Lignin Paradox: Selective Property Enhancement In Particleboard

This study investigates the effect of incorporating additional lignin powder into particleboard (PB) on its mechanical performance and fire behaviour. Particleboards were manufactured from an industrial wood particle mixture bonded with phenol–formaldehyde (PF) resin using hot pressing at 7.8 MPa and 210 °C for a total pressing time of 4 min. Three board formulations were produced: control boards without lignin addition (PB-0L), boards containing 10 wt% added lignin powder (PB-10L), and boards containing 20 wt% added lignin powder (PB-20L).

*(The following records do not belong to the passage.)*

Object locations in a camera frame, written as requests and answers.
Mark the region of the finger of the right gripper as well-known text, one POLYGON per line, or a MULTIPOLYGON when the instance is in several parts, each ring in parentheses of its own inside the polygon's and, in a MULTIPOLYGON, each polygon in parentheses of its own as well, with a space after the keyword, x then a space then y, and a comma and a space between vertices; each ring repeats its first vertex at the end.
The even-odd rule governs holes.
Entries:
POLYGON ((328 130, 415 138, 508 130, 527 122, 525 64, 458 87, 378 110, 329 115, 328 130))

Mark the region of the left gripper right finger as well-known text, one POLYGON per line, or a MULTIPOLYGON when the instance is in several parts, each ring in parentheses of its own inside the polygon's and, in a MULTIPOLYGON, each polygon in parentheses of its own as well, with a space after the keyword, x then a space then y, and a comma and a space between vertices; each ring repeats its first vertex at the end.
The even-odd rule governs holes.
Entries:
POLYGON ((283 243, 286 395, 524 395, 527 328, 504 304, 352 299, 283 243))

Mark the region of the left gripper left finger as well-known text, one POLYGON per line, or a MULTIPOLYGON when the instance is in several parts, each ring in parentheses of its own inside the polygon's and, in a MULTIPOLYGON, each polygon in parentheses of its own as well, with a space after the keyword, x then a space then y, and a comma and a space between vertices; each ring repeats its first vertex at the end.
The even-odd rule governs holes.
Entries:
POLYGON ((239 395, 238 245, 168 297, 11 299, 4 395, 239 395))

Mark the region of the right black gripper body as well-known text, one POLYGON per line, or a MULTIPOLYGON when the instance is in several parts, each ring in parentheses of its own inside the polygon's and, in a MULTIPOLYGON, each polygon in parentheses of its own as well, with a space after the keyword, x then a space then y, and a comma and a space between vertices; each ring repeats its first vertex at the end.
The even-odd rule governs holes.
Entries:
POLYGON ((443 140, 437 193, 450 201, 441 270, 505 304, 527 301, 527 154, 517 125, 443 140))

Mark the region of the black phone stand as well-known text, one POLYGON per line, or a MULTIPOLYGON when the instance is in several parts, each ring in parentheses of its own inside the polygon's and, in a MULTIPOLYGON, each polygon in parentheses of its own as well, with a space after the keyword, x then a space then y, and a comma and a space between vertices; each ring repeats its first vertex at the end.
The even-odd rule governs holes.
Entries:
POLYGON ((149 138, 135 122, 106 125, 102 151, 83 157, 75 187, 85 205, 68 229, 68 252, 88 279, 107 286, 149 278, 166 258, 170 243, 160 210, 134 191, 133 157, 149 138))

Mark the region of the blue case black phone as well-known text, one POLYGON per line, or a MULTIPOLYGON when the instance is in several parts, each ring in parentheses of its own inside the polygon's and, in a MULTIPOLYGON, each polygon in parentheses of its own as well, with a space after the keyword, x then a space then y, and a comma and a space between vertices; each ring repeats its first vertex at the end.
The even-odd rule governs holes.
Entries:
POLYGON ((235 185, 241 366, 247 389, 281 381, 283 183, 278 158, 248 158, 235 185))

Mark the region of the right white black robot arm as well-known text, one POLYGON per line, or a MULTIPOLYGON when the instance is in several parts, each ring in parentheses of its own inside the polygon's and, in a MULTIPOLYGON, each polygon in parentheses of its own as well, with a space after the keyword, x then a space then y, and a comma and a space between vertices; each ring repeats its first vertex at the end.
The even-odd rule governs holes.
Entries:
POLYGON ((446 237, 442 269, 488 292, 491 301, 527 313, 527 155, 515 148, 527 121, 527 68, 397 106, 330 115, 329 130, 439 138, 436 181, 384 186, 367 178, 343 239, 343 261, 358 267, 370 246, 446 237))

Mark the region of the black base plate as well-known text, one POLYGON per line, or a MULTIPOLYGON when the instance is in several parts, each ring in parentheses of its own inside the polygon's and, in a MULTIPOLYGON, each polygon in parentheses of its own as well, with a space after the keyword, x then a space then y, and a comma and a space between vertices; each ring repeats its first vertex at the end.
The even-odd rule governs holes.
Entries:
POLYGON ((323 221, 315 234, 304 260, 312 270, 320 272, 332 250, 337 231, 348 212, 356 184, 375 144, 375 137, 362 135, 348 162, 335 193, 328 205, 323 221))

Fire performance was evaluated using a cone calorimeter under a heat flux of 50 kW·m⁻². In addition, artificial neural network (ANN) models were developed to predict the carbon monoxide release rate (CORR) and smoke production rate (SPR) based on selected cone calorimeter parameters. The results demonstrate that the incorporation of 20 wt% lignin powder significantly improves fire performance, leading to an almost threefold reduction in total carbon monoxide production, from 735 to 250 g·m⁻². Simultaneously, the modulus of elasticity increased substantially, from 1855 to 2639 N·mm⁻². Conversely, the addition of lignin negatively affected the internal bond strength, which decreased from 0.48 to 0.25 N·mm⁻². The developed ANN models exhibited high predictive accuracy, with normalized root mean square errors below 6% for CORR and approximately 2% for SPR. These findings indicate that lignin powder has strong potential as a sustainable additive for enhancing the fire performance and stiffness of particleboard, although optimization is required to mitigate its adverse effects on internal bonding.